Now, I understand that.
But if the principal at Bayhaven Elementary in Sarasota, Florida will not intercede in what the teacher's teaching, then how come the principal at Bayhaven Elementary in Sarasota will allow you to take your kid out of that class and put it in another four-year class, fourth-grade class, just for the day?
Well, I suppose because we asked for it to be done, I don't know.
I don't know, Rush.
Well, that's a hopeful sign.
I mean, the principal will not, at Bayhaven Elementary, Sarasota will not intercede in what the teacher's teaching.
I mean, do you realize the power?
If the teacher could teach anything, the principal won't stop it.
Yet the principal will let you take the student out of there.
This isn't a hoax, is it, by the way?
You're telling us the truth.
No, sir.
I'm telling you the truth.
The children have made stars and banners and all kinds of neat things.
They have a band coming for the veterans, and his class is making a banner of conscientious objectors.
Okay.
I guess they think conscientious objectors were part of the veteran.
They can't even.
The conscientious objectors didn't even become part of the military.
I understand that, Rush.
You sure you're not hoaxing me?
I'm going to have hoax paranoia now for a little while.
You're sure you're not hoaxing me on this.
Rush, I promise you.
I'm your favorite letter carrier from Sarasota, Florida, and I would never.
So you swear on your word of honor.
Yes, sir, I do.
That this is not a parody and not a hoax.
Yes, sir, I do.
Okay.
I appreciate that.
I feel for you.
Wow, this would infuriate me.
That's why teaching your children at home is so important.
It is.
Kimberly, thanks very much for the new bet.
We'll take a quick time out here.
Be back after the, by the way, these next commercials are not hoaxes.
H.R., is that true or are you hoaxing me?
Bayside Elementary in Sarasota, Florida.
Bayhaven.
Bayhaven.
Gosh, I hope there's not a Bayside.
Bayhaven Elementary School motto is a bright spot by the Bay.
HR went to the website, a bright spot by the Bay.
All right, Matt in Redlands, California.
I'm glad you waited, sir.
Welcome to our program.
Thanks, Rush.
Rush, I'm a conservative, and I want a Republican to be elected president in 2008.

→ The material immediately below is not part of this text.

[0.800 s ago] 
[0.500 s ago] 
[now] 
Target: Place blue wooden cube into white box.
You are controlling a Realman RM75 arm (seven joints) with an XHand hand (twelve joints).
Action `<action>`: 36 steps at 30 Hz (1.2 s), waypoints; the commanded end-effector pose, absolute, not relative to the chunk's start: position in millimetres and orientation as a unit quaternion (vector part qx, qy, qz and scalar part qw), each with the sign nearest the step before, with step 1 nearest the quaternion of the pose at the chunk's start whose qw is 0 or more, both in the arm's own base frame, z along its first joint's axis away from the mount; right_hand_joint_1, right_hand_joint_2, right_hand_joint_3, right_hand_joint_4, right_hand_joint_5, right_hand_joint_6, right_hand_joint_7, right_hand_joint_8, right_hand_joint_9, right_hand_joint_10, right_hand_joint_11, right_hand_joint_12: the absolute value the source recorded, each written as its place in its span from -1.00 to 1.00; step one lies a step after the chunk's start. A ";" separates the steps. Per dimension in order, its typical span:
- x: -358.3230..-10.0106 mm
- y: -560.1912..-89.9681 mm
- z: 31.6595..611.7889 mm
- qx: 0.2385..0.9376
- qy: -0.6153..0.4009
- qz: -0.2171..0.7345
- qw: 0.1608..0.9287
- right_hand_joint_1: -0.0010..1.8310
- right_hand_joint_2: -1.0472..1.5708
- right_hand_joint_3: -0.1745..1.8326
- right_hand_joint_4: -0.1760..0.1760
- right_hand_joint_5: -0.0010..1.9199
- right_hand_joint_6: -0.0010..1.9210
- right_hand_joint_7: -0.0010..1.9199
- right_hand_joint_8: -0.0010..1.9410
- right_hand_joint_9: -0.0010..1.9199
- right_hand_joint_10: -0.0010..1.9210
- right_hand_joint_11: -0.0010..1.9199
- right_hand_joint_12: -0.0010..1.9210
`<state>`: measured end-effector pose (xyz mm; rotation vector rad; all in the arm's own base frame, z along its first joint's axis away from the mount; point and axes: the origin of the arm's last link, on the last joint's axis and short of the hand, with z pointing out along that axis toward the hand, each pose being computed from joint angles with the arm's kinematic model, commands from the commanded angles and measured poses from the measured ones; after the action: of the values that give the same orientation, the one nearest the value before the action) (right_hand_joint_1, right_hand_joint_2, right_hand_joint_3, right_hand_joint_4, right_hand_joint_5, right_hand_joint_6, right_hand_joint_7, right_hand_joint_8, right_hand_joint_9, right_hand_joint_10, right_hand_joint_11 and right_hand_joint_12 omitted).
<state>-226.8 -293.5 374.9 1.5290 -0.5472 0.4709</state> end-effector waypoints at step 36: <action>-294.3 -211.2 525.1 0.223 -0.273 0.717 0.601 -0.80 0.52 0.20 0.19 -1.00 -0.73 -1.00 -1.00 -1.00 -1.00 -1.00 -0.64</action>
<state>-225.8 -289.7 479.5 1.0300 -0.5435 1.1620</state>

So I think you shouldn't be attacking Hillary Clinton quite so much, because if you continue to do this, she'll probably end up losing the Democratic nomination for president.
Then the Democrats will be able to run a more electable candidate for president like Edwards or Obama.

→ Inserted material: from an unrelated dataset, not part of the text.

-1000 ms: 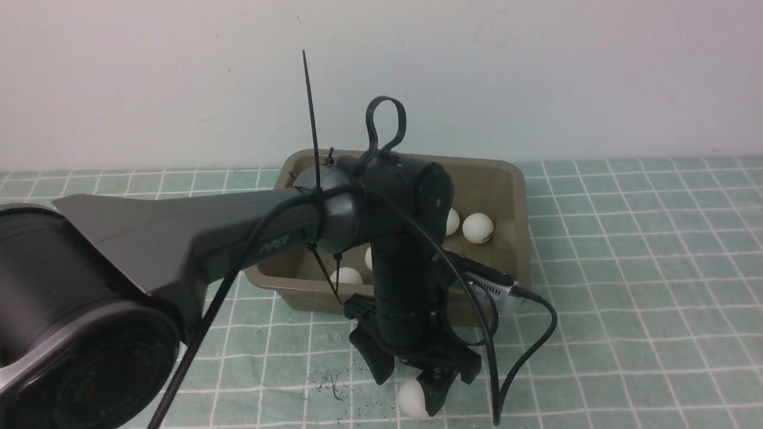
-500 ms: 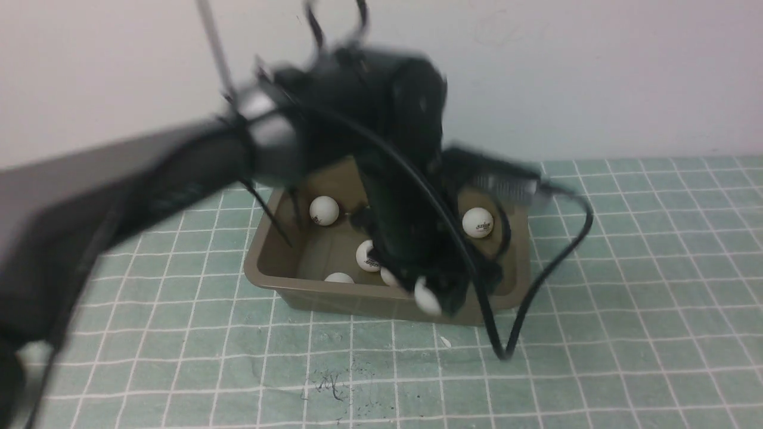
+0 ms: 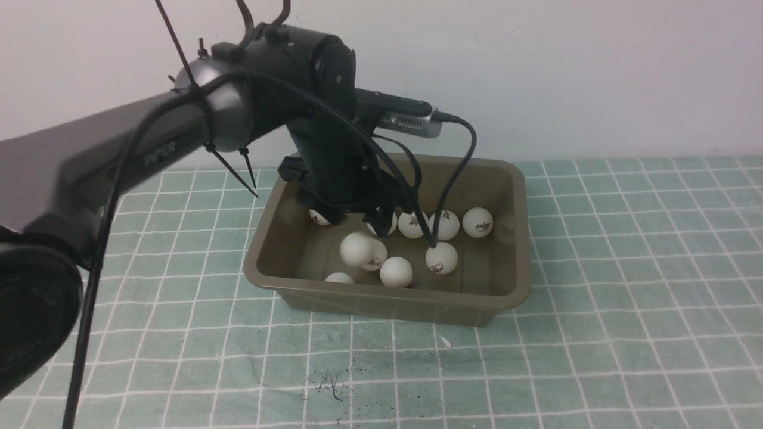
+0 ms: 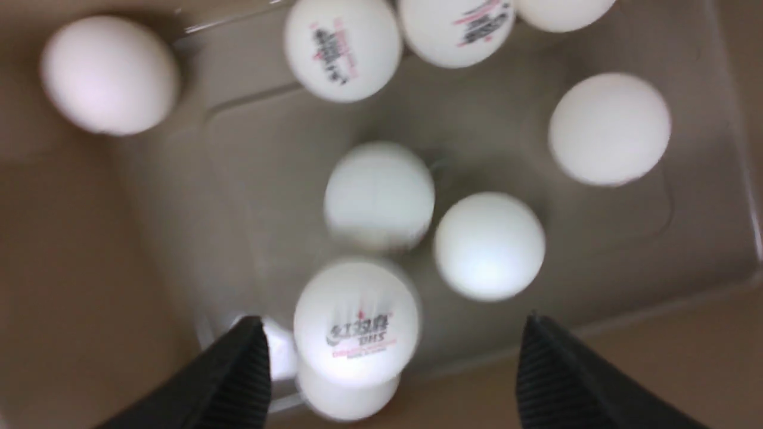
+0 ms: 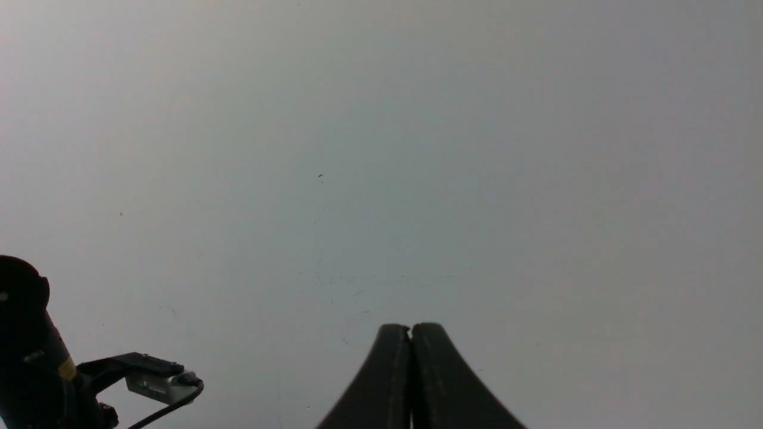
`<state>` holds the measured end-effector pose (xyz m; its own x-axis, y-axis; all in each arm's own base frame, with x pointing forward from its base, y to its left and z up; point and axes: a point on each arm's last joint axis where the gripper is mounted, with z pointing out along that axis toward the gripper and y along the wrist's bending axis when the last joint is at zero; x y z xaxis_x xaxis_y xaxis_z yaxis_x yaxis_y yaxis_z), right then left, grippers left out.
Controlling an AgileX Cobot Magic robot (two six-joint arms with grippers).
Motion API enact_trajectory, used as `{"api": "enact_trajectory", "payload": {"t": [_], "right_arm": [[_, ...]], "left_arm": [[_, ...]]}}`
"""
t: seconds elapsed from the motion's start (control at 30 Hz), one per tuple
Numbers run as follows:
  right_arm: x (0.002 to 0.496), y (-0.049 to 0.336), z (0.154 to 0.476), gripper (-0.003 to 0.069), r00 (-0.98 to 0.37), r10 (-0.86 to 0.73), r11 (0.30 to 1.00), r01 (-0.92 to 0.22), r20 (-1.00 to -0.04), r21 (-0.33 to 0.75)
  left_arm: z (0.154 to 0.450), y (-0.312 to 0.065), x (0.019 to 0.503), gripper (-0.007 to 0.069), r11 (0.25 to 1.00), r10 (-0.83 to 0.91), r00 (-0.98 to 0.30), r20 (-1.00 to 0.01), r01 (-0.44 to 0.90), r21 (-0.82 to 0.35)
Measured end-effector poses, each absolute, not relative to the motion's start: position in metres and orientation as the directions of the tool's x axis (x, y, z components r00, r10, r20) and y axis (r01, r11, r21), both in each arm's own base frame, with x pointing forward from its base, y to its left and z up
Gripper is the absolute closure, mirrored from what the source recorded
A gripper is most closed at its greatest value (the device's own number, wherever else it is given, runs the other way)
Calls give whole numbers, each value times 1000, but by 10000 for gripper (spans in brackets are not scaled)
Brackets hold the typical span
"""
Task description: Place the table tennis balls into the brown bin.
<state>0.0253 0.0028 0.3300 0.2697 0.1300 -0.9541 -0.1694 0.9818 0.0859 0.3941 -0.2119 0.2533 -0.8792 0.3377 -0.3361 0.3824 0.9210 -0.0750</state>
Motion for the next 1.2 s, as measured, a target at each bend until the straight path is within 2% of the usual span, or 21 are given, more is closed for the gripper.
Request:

And that's bad news for Republicans.
So please, Rush, please lay off Hillary Clavens.
A lot of you might think he's joking, but my friends, I have been thinking this, especially with the latest poll numbers about how 55% of married men are not going to vote for Hillary.
50% of all men are not going to vote for Hillary.
84% of Republicans has no way.
She's got such high negatives that she does seem to be the ideal nominee for the Democrats to have.
But really, is it accurate to say, Matt, that I, El Rushbow, could derail the candidacy of Hillary Rodham Clinton with the Clinton War Room and Clinton Inc. behind it?
Rush, you already have with the driver's license for illegals.
That was what brought this whole snowball about.
You were the one, Rush.
I didn't do that.
I mean, I brought, I force may have forced the question at the debate.
Exactly.
But she's the one that botched it.
You're blaming me.
Well, you helped, Rush.
You were the main cause, Rush.
Well.
Just lay off a little bit until she gets the nomination.
Well, it might help to lay off a little bit because it won't get into many blue funks.
What else?
I did endorse Howard Dean.
I didn't see this.
See?
I did endorse Howard Dean.
And look what happened to him.
I also endorsed Clinton in 92 and took it back.
That was one of the most fun.
It was a hoax.
It was a hoax.
I hoaxed everybody.
I pulled it off for an hour and 15 minutes endorsing Clinton in 1992.
We'll have to put that on the 20th anniversary best of highlight reel.